:: TASK TO COMPLETE ::
Below are the records. Gather each line that holds "right".

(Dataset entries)

--- START ---

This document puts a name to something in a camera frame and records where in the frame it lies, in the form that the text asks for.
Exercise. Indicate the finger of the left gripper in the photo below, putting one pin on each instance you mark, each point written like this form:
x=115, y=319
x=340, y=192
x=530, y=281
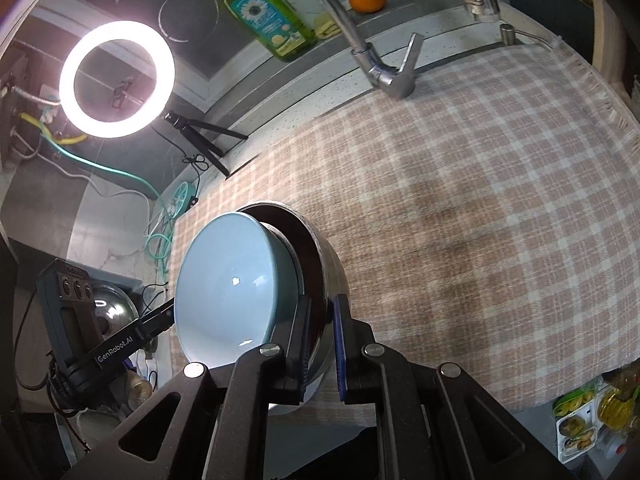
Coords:
x=99, y=367

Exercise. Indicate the wooden shelf unit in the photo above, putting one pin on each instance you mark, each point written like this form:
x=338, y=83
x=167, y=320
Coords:
x=610, y=55

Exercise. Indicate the plaid checkered cloth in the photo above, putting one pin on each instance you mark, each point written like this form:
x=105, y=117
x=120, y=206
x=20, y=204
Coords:
x=491, y=219

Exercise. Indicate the yellow sponge cloth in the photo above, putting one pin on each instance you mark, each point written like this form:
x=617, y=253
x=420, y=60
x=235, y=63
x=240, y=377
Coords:
x=325, y=27

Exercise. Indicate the light blue ceramic bowl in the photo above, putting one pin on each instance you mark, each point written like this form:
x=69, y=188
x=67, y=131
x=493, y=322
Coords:
x=236, y=283

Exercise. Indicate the window frame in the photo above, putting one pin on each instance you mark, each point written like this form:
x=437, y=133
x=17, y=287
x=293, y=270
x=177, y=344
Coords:
x=213, y=52

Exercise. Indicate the green dish soap bottle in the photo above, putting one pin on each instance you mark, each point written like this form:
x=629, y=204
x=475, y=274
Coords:
x=275, y=25

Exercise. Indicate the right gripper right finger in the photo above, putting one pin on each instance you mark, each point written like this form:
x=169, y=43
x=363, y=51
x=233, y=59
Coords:
x=433, y=423

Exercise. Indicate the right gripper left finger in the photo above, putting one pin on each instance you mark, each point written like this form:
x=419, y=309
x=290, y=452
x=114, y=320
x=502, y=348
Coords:
x=209, y=423

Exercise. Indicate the left gloved hand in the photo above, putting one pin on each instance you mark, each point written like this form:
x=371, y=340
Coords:
x=137, y=391

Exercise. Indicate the steel pot lid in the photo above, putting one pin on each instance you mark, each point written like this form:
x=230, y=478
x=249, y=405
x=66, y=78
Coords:
x=113, y=309

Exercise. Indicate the large stainless steel bowl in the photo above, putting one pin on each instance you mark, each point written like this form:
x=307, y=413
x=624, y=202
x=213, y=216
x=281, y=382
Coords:
x=325, y=279

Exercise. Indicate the ring light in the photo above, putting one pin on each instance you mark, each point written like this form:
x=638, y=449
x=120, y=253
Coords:
x=165, y=71

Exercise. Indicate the chrome kitchen faucet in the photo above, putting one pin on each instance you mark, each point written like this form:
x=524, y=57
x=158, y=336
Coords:
x=398, y=83

--- END ---

:: RESULT OF THE TASK ::
Exercise. Indicate the right gripper right finger in the photo above, putting one pin on each instance you mark, each point written like this form:
Exercise. Indicate the right gripper left finger in the photo above, putting one pin on each instance you mark, each point written like this form:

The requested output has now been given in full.